After our model is trained, we’ll advance to deploying our image recognition API using Flask. This API will empower users to upload images and receive classification predictions in real-time. By the end of this article, you’ll have a fully functional computer vision API ready for integration into your applications. Let’s dive in!

Computer Vision API: Setting up the environment

The requirements for creating a Computer Vision API are straightforward. You need a Google account in order to able to access your Google Drive and use Google Colab.

1. Create your Image Dataset

We are going to classify flowers but, instead of taking existing datasets available from the Internet, we are going to build our own labeled image dataset using Google Images.

First, open your new notebook Google Colab and connect it to your drive with the following code:

from google.colab import drive
drive.flush_and_unmount()
drive.mount('/content/gdrive', force_remount=True)
root_dir = "/content/gdrive/My Drive/"

You will be asked to click a link and copy/past the code that will be given to you in the box appearing in the output of the cell.

Now you can access the data in your Drive from your notebook.

Download the images and store them into your Drive. To do this, go on Google Image and search for the objects you want to classify. In our case, we want to classify Sunflower, yellow Daisy and yellow Tulip. Let’s start with the Sunflowers. Search Sunflowers on Google image and scroll to the bottom until you see show more results. Then, open the developer mode of your browser and go the Web Console.

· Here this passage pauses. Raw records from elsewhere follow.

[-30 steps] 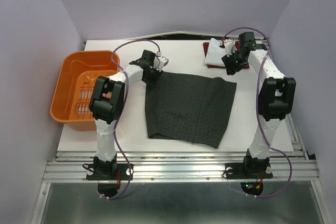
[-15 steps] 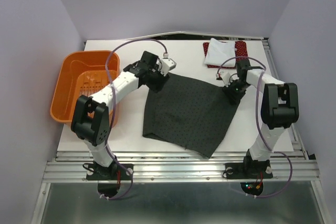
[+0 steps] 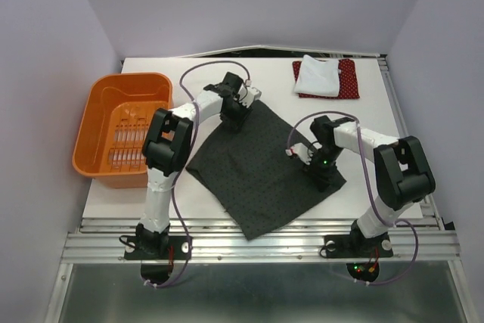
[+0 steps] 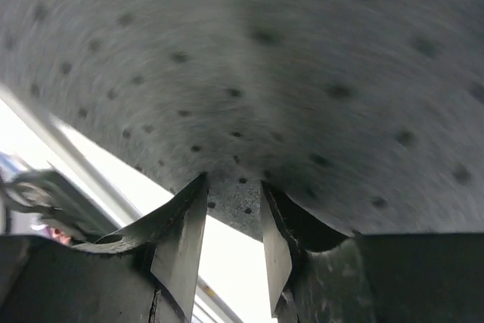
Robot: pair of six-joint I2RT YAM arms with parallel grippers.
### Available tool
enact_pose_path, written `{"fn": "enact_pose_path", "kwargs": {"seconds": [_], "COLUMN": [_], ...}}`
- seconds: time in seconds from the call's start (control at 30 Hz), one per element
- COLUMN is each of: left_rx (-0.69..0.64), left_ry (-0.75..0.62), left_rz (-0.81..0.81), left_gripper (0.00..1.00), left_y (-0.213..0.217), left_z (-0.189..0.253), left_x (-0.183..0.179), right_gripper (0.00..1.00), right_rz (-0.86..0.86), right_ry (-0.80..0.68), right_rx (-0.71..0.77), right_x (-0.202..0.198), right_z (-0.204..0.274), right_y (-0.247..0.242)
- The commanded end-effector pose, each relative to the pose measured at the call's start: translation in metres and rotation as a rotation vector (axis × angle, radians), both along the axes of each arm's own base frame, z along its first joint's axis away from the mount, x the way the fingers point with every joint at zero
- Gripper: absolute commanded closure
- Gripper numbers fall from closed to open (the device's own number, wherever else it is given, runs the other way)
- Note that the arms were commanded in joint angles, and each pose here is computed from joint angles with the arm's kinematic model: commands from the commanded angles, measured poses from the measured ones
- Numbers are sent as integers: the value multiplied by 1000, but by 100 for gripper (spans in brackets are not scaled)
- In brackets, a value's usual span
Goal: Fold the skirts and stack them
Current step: Flatten the skirt out, then fold the skirt
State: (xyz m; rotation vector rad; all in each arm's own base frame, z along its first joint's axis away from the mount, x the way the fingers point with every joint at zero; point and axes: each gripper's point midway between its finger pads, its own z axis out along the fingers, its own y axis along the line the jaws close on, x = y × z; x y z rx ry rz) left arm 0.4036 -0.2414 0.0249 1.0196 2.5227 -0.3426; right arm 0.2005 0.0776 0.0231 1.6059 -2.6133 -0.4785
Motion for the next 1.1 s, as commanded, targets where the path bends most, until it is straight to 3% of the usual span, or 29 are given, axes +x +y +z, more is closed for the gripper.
{"fn": "enact_pose_path", "kwargs": {"seconds": [0.0, 0.13, 0.2, 0.33, 0.37, 0.4, 0.43, 0.5, 0.57, 0.6, 0.63, 0.7, 0.73, 0.8, 0.9, 0.97, 1.07], "left_rx": [59, 45, 32, -49, -118, -145, -142, -168, -152, -158, -117, -116, -70, -65, -68, -52, -27], "left_ry": [-25, -110, -161, -327, -425, -464, -435, -474, -479, -549, -485, -540, -480, -379, -305, -282, -247], "left_rz": [30, 46, 61, 22, 4, -6, -28, -86, -130, -149, -166, -233, -264, -301, -318, -340, -392], "left_gripper": [57, 55, 52, 39, 35, 33, 32, 29, 29, 29, 29, 29, 28, 28, 29, 29, 32], "left_y": [-3, -13, -12, -13, -14, -12, -7, 4, 9, 18, 25, 25, 30, 34, 47, 53, 53], "left_z": [-23, -9, 5, 84, 148, 173, 161, 196, 204, 236, 201, 213, 178, 146, 119, 99, 83], "left_x": [54, 117, 136, 143, 133, 123, 103, 55, 17, -8, -34, -83, -108, -151, -173, -183, -194], "right_gripper": [59, 52, 42, 30, 28, 27, 27, 28, 30, 31, 32, 34, 34, 31, 32, 34, 37], "right_rz": [-27, -104, -129, -114, -87, -65, -10, 111, 190, 240, 323, 398, 434, 413, 300, 182, 215], "right_ry": [85, 107, 58, -91, -179, -231, -306, -473, -600, -641, -723, -753, -844, -838, -839, -722, -661], "right_rx": [96, 207, 293, 437, 473, 476, 471, 384, 275, 242, 223, 178, 183, 172, 197, 204, 260], "right_x": [-20, -7, 14, 38, 42, 44, 47, 49, 54, 52, 48, 37, 41, 35, 57, 67, 71], "right_z": [10, 20, 38, 93, 117, 125, 133, 139, 135, 133, 139, 116, 124, 100, 100, 87, 97], "right_y": [40, 76, 96, 117, 118, 115, 110, 85, 61, 52, 44, 32, 32, 27, 38, 47, 62]}}
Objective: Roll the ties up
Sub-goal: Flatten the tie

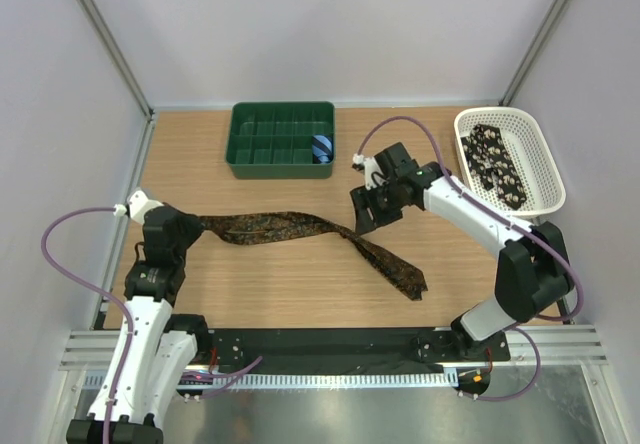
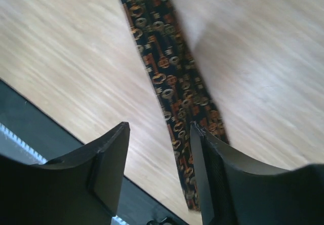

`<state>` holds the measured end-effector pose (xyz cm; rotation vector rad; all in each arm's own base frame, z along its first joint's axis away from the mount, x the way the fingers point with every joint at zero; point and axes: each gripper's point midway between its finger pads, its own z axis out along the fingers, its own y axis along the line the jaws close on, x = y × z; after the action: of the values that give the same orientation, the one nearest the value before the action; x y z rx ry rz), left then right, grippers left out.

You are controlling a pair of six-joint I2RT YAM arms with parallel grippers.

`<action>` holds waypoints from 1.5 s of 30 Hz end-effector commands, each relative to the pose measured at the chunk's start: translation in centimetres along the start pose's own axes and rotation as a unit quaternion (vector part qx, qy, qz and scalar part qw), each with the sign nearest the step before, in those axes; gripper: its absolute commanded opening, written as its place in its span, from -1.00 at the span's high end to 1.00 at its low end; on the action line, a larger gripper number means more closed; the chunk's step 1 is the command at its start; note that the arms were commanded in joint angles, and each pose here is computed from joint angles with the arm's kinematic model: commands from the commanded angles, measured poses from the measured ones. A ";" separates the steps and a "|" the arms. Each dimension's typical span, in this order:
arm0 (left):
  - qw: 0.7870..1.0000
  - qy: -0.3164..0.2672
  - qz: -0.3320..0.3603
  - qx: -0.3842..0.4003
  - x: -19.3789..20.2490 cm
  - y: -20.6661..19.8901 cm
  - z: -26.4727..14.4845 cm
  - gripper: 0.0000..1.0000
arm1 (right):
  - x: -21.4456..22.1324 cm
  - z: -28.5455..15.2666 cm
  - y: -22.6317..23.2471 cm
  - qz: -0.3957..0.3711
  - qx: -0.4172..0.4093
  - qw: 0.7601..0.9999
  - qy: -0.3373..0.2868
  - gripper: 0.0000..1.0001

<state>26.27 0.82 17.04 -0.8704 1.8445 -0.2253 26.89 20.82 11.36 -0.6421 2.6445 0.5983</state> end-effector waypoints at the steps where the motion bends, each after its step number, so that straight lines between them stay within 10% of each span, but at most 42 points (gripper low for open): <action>1: 0.998 -0.048 -0.013 0.029 -3.0 -1.8 -0.6 0.99 | -0.3 -1.3 5.6 -0.065 -0.060 0.996 -0.032 -0.21; 6: 0.998 -0.053 -0.010 0.037 -3.2 -2.0 -1.0 0.99 | 0.4 0.3 4.5 -0.095 0.021 0.995 -0.015 -0.89; 13: 0.998 -0.055 -0.008 0.043 -3.3 -2.2 -1.2 0.99 | 1.3 5.0 2.9 -0.171 0.123 0.977 -0.022 -0.93; 20: 0.998 -0.050 -0.006 0.045 -3.1 -2.2 -1.1 0.99 | 1.5 7.7 0.3 -0.178 0.184 0.966 -0.016 -0.69; 23: 0.998 -0.050 -0.005 0.046 -3.0 -2.3 -1.1 0.99 | 2.3 8.0 -0.4 -0.179 0.193 0.965 -0.007 -0.21; 26: 0.998 -0.050 -0.004 0.047 -3.0 -2.2 -1.1 0.99 | 3.4 8.1 0.8 -0.198 0.143 0.969 0.025 0.97; 33: 0.998 -0.053 -0.002 0.040 -3.0 -1.9 -1.0 0.99 | 2.9 5.0 4.9 -0.012 -0.203 0.973 0.106 0.98; 45: 0.992 -0.123 0.003 0.015 -7.3 -2.2 -1.9 0.99 | 0.8 7.0 5.0 0.151 -0.351 0.916 0.122 0.95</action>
<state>26.32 1.83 19.67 -0.8337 1.7636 -0.1832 24.15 27.23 4.49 -0.6614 2.8303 1.4680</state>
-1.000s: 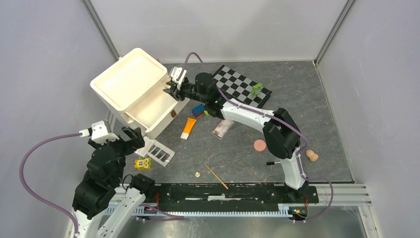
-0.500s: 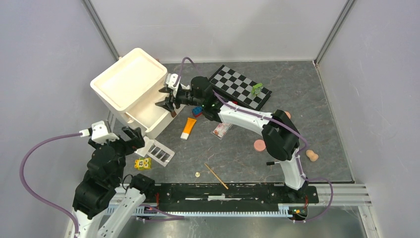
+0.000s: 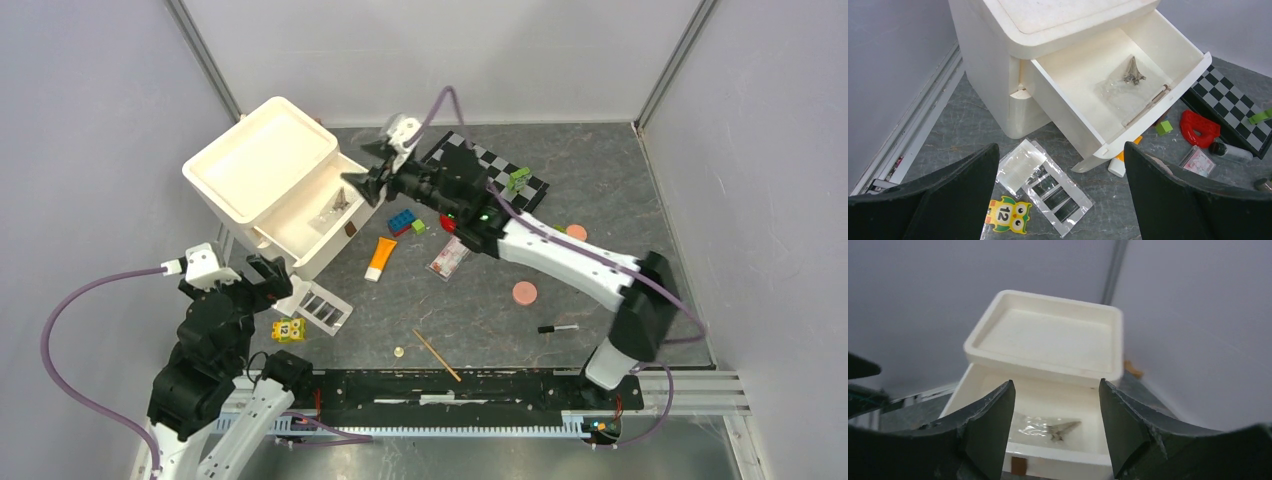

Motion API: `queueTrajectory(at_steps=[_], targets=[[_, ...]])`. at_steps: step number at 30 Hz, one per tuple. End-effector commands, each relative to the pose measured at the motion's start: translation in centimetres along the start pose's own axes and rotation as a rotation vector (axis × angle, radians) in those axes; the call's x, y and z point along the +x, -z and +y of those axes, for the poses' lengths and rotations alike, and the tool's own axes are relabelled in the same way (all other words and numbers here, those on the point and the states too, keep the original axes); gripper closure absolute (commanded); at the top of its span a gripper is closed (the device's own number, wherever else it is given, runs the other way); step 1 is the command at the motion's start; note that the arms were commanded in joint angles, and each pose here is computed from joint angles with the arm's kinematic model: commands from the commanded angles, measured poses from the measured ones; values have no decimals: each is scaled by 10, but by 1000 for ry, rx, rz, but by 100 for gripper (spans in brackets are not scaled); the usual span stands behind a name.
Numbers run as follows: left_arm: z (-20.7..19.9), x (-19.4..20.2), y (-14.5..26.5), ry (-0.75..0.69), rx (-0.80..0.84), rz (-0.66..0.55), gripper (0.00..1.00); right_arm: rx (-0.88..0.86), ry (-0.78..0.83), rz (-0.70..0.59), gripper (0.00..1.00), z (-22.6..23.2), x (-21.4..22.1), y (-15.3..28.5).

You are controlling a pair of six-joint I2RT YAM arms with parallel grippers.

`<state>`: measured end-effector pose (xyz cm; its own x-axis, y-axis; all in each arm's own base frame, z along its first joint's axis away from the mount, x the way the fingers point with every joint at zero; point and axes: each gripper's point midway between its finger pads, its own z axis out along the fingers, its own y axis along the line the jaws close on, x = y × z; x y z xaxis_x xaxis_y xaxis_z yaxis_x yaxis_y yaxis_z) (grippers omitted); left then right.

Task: Organize the makeup
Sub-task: Place the makeup tool in the drawer, then pick up the makeup tool from the center of the board.

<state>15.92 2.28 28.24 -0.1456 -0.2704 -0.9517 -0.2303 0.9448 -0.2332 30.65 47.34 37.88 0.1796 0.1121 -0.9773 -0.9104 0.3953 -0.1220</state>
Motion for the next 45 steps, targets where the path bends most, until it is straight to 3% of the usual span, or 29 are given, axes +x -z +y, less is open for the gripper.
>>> queueTrajectory(at_steps=[1,3,8,12,16,20,26,31,35,39,45], targets=[[-6,-1,-6,-27,12,9,0,536,77,174,30,-82,-10,80],[-7,0,-6,-29,10,13,0,711,120,299,27,-104,4,124],[-7,-1,-6,-27,15,11,0,900,120,546,24,-120,47,218],[-10,-1,-5,-28,36,10,0,904,-43,669,24,-115,101,273],[-13,2,-8,-38,40,25,0,879,-214,765,22,-95,150,301],[-15,4,-11,-48,41,40,0,859,-405,753,19,-72,186,299],[-16,3,-10,-45,48,36,0,858,-736,609,8,-59,211,254],[-12,-1,-4,-29,51,7,0,1077,-961,608,4,-66,238,237],[-12,-1,-3,-26,53,3,0,1318,-937,727,2,-77,246,226],[-13,-1,-3,-27,58,4,0,1338,-1016,783,2,-66,265,206],[-13,-2,-2,-25,66,-1,0,1423,-1076,818,3,-53,292,216]])
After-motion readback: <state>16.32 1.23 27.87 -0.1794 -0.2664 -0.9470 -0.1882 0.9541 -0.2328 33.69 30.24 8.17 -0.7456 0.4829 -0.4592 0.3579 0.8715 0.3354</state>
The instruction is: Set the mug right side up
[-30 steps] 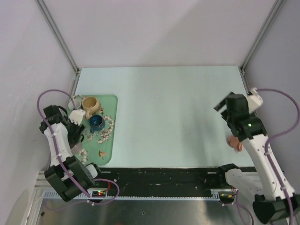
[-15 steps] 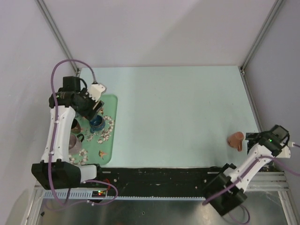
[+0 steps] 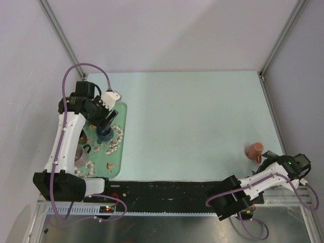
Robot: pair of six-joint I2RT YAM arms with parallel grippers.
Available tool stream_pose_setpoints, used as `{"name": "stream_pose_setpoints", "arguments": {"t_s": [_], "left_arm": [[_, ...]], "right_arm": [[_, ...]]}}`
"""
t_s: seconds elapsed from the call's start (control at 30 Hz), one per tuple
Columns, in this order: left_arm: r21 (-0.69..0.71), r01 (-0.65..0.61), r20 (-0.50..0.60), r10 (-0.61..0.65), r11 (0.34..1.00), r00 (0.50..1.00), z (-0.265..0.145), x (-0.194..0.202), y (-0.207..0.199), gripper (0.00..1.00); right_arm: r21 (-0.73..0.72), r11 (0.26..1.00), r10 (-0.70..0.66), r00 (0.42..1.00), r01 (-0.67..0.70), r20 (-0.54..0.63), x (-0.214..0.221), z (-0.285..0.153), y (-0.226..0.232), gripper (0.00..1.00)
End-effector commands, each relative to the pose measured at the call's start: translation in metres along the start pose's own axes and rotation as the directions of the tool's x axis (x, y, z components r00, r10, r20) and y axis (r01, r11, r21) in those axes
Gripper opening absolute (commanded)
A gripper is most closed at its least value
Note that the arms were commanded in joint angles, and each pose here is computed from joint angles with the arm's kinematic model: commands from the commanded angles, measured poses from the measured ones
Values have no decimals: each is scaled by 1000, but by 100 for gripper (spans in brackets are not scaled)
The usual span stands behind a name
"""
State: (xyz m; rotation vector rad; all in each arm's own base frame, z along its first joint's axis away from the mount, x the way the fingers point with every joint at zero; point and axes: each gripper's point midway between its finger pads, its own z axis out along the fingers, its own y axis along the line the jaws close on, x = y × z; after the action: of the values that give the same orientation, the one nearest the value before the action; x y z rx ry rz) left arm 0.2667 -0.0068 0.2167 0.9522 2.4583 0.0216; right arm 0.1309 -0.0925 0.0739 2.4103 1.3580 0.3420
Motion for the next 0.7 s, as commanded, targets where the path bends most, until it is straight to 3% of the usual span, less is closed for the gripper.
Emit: {"name": "stream_pose_setpoints", "arguments": {"t_s": [0.0, 0.23, 0.37, 0.67], "left_arm": [[15, 11, -27, -11, 1000, 1000, 2, 8, -8, 73], [21, 6, -25, -5, 1000, 1000, 2, 10, -11, 72], [23, 4, -24, -3, 1000, 1000, 2, 11, -12, 72], [41, 6, -14, -6, 999, 1000, 3, 11, -17, 72]], "right_arm": [[-109, 978, 181, 983, -177, 24, -10, 4, 28, 88], [-134, 983, 132, 990, -125, 44, -13, 26, 49, 72], [-132, 990, 49, 996, -40, 68, -6, 37, 58, 60], [-166, 968, -195, 981, 189, -19, 32, 59, 76, 37]]}}
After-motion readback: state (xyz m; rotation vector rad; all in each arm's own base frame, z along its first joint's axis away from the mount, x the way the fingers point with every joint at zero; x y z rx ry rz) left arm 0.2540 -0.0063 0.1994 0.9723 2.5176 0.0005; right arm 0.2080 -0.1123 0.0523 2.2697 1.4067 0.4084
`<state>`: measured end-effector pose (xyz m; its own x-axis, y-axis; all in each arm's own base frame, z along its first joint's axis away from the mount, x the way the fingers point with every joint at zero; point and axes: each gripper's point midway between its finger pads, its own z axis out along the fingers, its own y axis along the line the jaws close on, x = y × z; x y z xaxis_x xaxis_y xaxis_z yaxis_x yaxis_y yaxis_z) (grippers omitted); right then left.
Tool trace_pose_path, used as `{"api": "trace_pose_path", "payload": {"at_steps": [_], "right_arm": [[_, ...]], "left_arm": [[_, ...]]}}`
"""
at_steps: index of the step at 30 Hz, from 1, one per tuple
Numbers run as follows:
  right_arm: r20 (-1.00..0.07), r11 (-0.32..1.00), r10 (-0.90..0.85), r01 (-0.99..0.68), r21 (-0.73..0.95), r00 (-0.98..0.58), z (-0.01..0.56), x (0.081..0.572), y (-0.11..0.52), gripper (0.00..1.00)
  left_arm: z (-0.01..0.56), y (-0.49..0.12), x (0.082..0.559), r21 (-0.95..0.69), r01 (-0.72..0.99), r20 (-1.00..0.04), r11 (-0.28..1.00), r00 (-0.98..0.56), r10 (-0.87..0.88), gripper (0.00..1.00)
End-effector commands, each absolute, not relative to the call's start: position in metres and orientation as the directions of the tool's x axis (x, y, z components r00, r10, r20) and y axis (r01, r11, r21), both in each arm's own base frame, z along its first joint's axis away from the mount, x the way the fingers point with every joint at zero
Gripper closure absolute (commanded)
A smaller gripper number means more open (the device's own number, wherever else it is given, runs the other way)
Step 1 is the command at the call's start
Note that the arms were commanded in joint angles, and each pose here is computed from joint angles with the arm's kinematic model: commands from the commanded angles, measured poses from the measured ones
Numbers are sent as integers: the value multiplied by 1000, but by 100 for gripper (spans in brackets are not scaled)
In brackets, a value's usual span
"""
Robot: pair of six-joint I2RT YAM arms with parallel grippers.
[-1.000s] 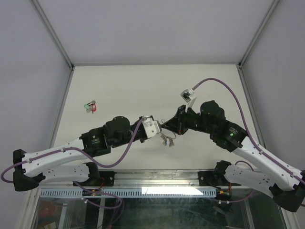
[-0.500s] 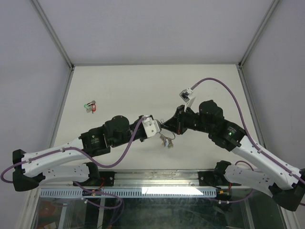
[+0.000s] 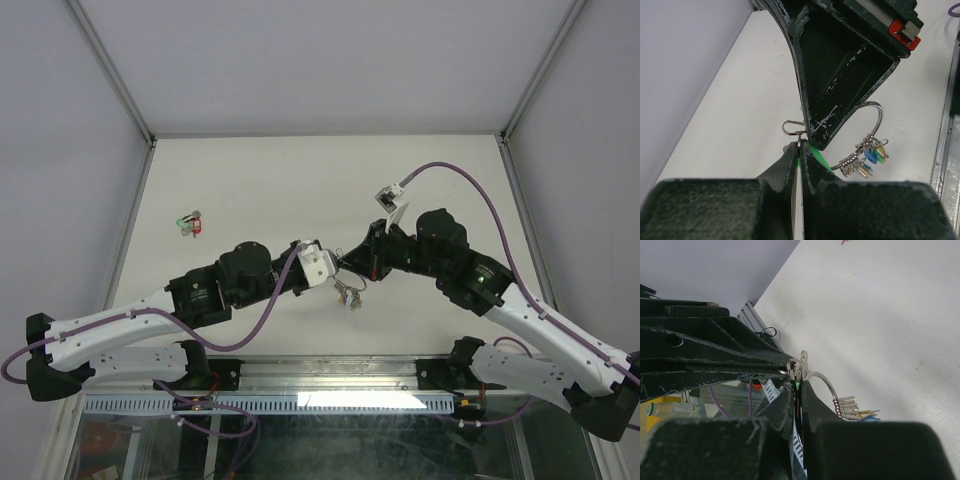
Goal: Put the keys on the keyring
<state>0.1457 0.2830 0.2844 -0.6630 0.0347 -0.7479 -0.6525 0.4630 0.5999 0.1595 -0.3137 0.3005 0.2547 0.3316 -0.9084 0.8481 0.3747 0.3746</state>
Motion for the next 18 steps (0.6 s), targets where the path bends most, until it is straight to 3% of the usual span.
{"api": "trace_pose_path", "payload": {"at_steps": [1,18], "right_arm": [[-764,351,67,-701,620,-642,315,137,295,100],[-763,329,20,-717,615,-646,309,132,300,100]], "left_arm": [[344,-321,163,380,824,-923,420,310,227,100],[344,-322,168,398,810,-915,432,318,248,100]]}}
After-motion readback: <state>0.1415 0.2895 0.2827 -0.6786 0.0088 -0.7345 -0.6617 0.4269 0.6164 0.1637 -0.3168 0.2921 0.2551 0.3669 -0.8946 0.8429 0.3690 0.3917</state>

There, paste the following code to download a CSV of all the image urls:

urls = Array.from(document.querySelectorAll('.rg_di .rg_meta')).map(el=>JSON.parse(el.textContent).ou);window.open('data:text/csv;charset=utf-8,' + escape(urls.join('\n')));

This triggers the download of the file. Save it and upload it using the widget on the left of the Notebook: Files > Upload. Do the same for the other flowers.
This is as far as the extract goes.